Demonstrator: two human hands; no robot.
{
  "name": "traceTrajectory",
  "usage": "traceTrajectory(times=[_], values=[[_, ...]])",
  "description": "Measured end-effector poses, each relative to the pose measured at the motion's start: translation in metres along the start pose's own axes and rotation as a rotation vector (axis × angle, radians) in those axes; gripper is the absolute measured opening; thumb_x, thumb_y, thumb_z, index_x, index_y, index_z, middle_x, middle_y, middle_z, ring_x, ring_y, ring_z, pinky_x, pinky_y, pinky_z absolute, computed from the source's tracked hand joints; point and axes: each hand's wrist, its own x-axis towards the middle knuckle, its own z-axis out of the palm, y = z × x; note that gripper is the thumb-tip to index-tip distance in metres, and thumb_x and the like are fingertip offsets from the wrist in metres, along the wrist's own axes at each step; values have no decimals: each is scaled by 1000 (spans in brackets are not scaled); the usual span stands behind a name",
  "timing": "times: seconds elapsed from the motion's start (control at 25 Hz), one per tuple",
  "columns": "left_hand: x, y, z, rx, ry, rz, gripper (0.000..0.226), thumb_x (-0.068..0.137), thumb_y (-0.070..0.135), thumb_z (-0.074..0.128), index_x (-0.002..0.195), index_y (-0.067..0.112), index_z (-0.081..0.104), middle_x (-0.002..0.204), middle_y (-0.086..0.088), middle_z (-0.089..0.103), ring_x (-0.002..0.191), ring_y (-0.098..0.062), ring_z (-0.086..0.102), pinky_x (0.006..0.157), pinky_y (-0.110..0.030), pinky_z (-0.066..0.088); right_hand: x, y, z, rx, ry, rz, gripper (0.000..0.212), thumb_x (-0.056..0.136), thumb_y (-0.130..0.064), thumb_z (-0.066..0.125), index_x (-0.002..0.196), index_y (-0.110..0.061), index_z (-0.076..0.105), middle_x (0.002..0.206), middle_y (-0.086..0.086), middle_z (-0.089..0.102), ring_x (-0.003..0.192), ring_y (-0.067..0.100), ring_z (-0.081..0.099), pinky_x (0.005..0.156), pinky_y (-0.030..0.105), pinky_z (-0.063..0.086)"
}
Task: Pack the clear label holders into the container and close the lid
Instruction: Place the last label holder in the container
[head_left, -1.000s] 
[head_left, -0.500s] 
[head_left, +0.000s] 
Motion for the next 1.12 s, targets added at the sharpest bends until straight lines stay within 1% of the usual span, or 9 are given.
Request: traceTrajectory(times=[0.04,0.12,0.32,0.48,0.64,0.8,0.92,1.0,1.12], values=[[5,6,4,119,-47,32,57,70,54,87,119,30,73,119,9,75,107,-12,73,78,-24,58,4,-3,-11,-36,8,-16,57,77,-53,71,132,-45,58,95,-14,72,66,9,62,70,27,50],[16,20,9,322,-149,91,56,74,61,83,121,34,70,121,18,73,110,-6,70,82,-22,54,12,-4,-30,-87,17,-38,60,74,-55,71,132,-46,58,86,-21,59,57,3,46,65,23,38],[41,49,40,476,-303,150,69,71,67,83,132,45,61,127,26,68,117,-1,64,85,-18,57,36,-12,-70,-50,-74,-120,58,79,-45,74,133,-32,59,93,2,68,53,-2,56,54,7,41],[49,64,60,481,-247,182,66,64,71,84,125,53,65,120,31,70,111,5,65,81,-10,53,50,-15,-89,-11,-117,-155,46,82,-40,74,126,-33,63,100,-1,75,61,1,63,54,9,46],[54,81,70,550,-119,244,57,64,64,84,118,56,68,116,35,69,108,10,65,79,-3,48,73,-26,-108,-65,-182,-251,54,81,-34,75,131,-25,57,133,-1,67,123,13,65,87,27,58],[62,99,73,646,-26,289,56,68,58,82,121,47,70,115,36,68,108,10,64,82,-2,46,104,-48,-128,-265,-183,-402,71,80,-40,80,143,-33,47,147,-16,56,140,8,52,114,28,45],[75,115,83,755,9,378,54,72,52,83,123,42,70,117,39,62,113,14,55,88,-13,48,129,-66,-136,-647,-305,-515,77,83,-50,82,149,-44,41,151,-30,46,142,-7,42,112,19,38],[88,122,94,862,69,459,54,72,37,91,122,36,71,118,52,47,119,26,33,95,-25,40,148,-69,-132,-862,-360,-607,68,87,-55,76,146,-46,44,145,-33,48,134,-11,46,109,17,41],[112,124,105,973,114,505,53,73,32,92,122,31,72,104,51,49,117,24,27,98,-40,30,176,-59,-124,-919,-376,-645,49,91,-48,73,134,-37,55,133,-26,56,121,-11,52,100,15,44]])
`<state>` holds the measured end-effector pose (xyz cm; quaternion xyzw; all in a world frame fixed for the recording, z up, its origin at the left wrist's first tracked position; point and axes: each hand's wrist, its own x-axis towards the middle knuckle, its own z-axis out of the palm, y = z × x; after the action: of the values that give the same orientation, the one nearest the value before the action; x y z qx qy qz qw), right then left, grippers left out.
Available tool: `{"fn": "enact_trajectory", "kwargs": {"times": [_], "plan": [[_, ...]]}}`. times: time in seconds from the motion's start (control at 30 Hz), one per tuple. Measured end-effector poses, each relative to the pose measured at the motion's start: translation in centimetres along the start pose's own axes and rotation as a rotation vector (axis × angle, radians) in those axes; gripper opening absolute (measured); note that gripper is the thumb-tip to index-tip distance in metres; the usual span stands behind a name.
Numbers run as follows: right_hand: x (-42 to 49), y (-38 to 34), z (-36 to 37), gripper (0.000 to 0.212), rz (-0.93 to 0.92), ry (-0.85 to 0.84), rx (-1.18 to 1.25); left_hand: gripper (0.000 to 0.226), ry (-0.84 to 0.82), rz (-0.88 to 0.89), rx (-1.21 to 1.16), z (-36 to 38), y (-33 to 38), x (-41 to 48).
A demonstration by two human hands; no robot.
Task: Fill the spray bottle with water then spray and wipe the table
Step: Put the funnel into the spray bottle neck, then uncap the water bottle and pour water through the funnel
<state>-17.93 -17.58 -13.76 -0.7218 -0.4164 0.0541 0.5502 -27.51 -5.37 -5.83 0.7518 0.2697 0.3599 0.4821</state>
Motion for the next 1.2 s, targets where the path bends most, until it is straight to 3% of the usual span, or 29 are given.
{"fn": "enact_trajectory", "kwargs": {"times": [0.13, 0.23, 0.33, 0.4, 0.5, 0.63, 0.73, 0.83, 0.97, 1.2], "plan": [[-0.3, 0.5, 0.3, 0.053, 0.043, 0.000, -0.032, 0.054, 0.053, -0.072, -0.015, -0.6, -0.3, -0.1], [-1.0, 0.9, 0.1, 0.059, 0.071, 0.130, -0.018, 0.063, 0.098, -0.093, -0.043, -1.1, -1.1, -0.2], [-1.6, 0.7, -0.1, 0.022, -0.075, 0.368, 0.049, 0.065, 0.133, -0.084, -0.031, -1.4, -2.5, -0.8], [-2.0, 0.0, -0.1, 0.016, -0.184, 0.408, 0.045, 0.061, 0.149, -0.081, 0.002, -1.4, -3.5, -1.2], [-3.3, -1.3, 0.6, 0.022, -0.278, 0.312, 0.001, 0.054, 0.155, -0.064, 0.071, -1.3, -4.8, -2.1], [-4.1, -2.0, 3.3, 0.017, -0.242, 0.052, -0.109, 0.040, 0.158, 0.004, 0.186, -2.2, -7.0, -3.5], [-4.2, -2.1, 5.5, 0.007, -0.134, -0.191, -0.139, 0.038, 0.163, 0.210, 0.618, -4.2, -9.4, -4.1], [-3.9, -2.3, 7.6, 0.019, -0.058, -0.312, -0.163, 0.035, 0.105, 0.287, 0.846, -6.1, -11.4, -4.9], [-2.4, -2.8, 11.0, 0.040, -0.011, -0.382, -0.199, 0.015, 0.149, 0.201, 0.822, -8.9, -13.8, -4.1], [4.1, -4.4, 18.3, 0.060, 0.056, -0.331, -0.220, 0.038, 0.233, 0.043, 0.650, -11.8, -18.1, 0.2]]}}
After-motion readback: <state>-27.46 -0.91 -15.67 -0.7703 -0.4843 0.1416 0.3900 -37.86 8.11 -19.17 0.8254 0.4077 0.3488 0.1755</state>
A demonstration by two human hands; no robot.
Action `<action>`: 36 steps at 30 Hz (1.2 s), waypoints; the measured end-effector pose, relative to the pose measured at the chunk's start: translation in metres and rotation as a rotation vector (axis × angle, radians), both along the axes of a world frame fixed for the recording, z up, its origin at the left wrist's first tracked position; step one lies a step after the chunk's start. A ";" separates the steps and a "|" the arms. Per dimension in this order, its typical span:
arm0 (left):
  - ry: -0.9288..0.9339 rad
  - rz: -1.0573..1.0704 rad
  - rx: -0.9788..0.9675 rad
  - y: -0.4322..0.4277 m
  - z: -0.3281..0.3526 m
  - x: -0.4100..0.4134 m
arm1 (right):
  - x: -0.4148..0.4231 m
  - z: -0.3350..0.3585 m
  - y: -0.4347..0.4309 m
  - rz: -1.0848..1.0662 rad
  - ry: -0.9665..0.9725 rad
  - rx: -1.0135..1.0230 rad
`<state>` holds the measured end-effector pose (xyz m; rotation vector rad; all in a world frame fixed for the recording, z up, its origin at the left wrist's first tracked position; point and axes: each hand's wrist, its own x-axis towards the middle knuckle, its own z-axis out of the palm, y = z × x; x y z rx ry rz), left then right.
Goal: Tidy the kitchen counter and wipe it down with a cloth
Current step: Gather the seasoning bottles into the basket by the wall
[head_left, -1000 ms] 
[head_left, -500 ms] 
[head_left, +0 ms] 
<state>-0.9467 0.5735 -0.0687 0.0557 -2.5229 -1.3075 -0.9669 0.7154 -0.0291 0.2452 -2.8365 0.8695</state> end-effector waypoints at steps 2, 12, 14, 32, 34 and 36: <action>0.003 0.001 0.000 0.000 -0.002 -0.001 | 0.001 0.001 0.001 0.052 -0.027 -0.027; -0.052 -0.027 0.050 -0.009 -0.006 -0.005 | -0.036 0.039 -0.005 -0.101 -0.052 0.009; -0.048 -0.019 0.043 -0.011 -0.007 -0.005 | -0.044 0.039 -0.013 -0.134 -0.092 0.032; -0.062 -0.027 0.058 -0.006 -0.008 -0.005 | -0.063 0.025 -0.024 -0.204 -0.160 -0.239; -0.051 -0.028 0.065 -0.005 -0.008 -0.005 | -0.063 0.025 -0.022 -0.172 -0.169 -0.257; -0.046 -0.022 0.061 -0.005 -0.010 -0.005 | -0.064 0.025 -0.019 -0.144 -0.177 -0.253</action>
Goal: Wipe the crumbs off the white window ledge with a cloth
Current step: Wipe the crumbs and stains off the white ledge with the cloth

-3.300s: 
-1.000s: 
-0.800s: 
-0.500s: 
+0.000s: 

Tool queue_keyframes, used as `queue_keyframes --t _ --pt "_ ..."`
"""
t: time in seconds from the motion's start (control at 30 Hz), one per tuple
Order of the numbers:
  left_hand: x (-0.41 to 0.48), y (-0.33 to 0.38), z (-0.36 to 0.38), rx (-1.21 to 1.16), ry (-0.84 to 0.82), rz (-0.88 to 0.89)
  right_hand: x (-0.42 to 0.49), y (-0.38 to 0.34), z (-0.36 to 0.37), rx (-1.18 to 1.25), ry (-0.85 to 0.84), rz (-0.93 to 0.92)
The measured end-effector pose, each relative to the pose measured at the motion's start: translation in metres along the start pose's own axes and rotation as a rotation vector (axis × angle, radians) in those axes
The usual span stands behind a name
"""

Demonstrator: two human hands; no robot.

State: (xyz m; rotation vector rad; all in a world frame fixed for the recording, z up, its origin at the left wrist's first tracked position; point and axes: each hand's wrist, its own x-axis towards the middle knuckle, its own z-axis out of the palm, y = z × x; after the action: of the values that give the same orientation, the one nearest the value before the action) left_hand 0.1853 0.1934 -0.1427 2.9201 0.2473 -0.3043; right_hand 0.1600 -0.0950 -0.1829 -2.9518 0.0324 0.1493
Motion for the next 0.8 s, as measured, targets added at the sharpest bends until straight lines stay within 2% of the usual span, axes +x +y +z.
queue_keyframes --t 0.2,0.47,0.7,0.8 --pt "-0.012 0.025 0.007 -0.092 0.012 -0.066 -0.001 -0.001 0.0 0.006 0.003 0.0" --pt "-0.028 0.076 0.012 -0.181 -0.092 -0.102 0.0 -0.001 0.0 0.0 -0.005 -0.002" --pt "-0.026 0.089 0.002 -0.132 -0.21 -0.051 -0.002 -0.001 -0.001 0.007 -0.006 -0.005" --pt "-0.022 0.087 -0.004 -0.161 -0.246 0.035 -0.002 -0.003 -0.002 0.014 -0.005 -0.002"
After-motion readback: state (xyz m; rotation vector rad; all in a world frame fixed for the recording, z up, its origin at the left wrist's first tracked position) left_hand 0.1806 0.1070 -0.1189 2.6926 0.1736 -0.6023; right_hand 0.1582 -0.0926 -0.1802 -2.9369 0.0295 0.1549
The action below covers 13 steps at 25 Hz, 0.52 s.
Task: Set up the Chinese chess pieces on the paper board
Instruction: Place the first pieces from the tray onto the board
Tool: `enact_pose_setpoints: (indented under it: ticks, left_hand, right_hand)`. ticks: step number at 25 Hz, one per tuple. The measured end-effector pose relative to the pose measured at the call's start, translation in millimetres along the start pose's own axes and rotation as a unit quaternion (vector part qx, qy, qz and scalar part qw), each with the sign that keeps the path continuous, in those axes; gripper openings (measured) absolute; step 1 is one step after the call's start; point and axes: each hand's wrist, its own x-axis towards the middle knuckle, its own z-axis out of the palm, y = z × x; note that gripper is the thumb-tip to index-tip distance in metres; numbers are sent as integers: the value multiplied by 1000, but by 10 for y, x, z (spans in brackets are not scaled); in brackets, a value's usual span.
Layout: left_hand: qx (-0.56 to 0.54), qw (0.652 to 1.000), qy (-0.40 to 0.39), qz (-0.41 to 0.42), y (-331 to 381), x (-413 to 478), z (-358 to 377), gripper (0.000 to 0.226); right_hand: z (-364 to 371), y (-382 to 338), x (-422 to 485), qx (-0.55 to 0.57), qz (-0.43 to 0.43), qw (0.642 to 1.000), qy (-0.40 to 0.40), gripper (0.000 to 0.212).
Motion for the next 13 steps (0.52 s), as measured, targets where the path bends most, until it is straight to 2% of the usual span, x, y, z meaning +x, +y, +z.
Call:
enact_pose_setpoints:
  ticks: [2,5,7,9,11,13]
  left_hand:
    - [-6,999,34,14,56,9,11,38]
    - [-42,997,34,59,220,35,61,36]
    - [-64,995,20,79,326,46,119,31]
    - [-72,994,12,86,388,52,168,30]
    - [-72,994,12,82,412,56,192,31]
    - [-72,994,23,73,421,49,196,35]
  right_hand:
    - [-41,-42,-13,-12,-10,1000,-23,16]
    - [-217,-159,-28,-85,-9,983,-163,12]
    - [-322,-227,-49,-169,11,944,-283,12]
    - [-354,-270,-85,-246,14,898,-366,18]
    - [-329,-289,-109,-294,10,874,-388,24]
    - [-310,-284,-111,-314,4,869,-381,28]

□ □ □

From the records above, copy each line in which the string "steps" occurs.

Action `<action>`: 36 steps at 30 Hz (1.2 s), waypoints; the measured end-effector pose, relative to the pose measured at the chunk's start: translation in metres and rotation as a rotation vector (axis × angle, radians), both along the axes of a world frame fixed for the recording, z up, its origin at the left wrist's first tracked position; step one lies a step after the chunk's start. A ";" separates the steps and a "|" the arms. Per dimension in this order, its typical span:
<state>-0.9467 0.5735 -0.0687 0.0557 -2.5229 -1.3075 -0.9669 0.7154 -0.0291 0.2452 -2.8365 0.8695</state> end-effector waypoints at steps 2, 12, 14, 32, 34 and 36: <action>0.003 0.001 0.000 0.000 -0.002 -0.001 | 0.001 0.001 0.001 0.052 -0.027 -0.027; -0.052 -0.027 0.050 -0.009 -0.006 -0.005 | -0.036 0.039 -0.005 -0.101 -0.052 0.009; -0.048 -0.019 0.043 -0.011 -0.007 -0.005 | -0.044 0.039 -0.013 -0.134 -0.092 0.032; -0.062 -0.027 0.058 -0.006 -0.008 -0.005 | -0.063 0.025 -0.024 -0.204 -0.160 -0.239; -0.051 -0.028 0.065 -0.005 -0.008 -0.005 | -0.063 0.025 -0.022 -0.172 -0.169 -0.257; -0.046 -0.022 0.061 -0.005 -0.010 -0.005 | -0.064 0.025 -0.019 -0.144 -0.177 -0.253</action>
The action below covers 13 steps at 25 Hz, 0.52 s.
Motion for the next 13 steps (0.52 s), as measured, targets where the path bends most, until it is straight to 2% of the usual span, x, y, z meaning +x, +y, +z.

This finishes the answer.